WORK INSTRUCTION: Strip the pictures, then copy the remaining data exactly as it stands.
[Start of section]
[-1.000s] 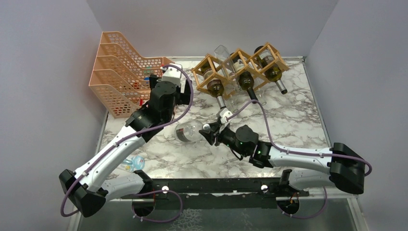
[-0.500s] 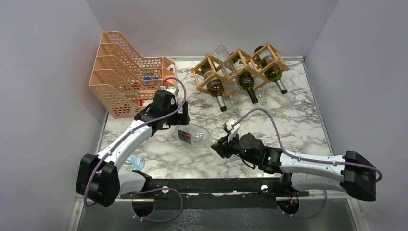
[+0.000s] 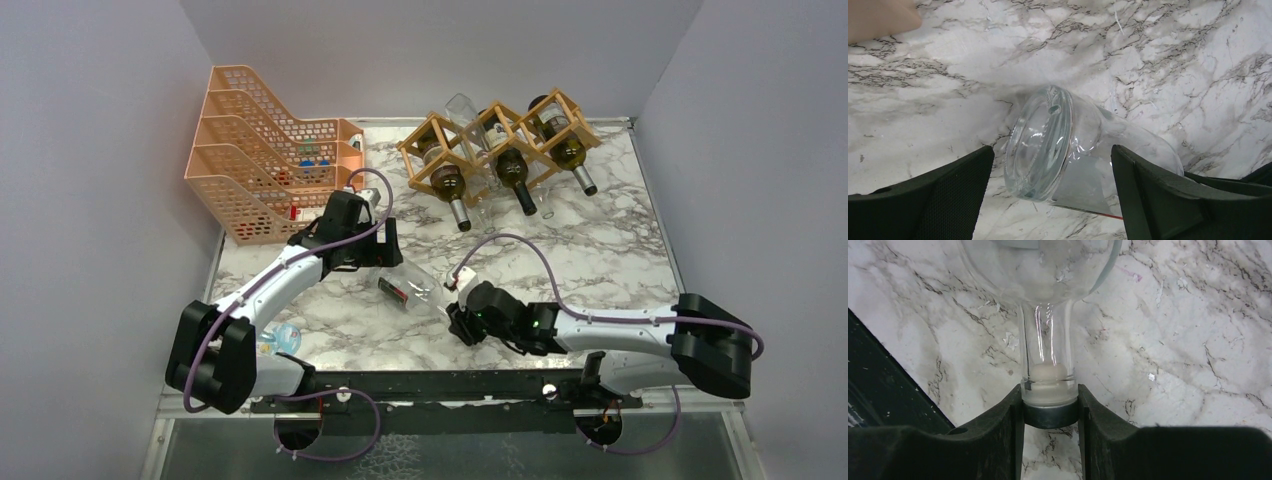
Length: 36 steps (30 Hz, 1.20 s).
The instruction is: Put the wine bottle on the wine rack
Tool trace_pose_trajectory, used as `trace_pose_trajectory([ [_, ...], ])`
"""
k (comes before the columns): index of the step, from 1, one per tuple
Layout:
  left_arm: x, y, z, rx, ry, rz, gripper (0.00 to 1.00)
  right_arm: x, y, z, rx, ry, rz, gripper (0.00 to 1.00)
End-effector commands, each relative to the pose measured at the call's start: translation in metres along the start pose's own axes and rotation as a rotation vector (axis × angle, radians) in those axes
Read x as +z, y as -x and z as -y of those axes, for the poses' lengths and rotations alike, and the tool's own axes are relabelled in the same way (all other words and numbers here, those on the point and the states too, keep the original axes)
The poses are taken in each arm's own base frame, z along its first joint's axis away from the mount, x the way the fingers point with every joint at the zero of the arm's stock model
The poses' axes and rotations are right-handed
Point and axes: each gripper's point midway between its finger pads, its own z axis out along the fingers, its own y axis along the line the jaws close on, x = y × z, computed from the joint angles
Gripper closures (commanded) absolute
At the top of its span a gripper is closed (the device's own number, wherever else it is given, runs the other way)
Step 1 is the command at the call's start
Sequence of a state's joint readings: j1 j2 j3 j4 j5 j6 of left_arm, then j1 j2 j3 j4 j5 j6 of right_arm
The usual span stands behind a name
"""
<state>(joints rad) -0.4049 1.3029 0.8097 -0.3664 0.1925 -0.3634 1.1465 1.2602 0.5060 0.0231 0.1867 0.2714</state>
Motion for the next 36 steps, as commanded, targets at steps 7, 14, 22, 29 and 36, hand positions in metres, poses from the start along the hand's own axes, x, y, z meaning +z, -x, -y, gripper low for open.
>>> trace_pose_trajectory([
  [7,0.007,-0.017,0.002,0.000,-0.048,-0.063,0.18,0.014,0.002,0.006,0.025,-0.101,-0.120,0.59],
  [14,0.010,-0.021,0.001,0.004,-0.051,-0.086,0.26,0.021,0.020,-0.002,0.018,-0.079,-0.090,0.44],
  [22,0.011,-0.021,0.000,0.008,-0.045,-0.092,0.29,0.048,0.024,-0.009,-0.032,-0.072,-0.141,0.43],
  [29,0.010,-0.023,-0.001,0.005,-0.038,-0.100,0.30,0.069,0.031,-0.016,-0.056,-0.057,-0.155,0.45],
  [36,0.009,-0.025,-0.001,0.002,-0.040,-0.106,0.32,0.079,0.028,-0.016,-0.049,-0.045,-0.164,0.56],
])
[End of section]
OUTPUT FOR THIS EXERCISE:
[-1.000s] 
[-0.500s] 
[+0.000s] 
Length: 36 steps (30 Hz, 1.20 s).
The instruction is: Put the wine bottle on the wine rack
Tool trace_pose_trajectory, used as `trace_pose_trajectory([ [_, ...], ])`
"""
k (comes before the columns): index of the step, from 1, one per tuple
Layout:
  left_arm: x, y, z, rx, ry, rz, gripper (0.00 to 1.00)
  right_arm: x, y, z, rx, ry, rz, gripper (0.00 to 1.00)
End-effector commands, each relative to the pose measured at the call's start: translation in metres along the start pose's own axes and rotation as a rotation vector (axis × angle, radians) in those axes
Read x as +z, y as -x and z as -y of those axes, for the poses' lengths and rotations alike, and the tool's own axes are relabelled in the same way (all other words and numbers here, those on the point and the states too, keep the original axes)
The poses are taken in each arm's own base frame, z along its first joint's axis away from the mount, x the way the fingers point with every joint at the zero of the arm's stock model
The poses' axes and rotations are right-handed
Point and axes: each gripper's point midway between its finger pads, its own z axis out along the fingers, its own y axis along the line the jaws close on, x = y × z, computed from the joint angles
Gripper closures (commanded) absolute
At the top of its span a gripper is closed (the device's own number, wherever else it is given, runs the other way)
Step 1 is the command at the call's start
Sequence of a state's joint readings: j1 j2 j3 j4 j5 j6 of left_arm, then j1 j2 j3 j4 j5 j6 of right_arm
The usual span stands behind a name
"""
<state>(joints rad) -0.4049 1.3029 0.8097 -0.3664 0.1925 -0.3634 1.1465 1.2602 0.5060 0.0231 0.1867 0.2714</state>
Motion for the next 36 steps, as commanded, targets at steps 7, 14, 22, 29 and 36, hand positions in metres, poses from the start along the hand's own axes, x, y, z meaning +z, -x, -y, gripper low for open.
>>> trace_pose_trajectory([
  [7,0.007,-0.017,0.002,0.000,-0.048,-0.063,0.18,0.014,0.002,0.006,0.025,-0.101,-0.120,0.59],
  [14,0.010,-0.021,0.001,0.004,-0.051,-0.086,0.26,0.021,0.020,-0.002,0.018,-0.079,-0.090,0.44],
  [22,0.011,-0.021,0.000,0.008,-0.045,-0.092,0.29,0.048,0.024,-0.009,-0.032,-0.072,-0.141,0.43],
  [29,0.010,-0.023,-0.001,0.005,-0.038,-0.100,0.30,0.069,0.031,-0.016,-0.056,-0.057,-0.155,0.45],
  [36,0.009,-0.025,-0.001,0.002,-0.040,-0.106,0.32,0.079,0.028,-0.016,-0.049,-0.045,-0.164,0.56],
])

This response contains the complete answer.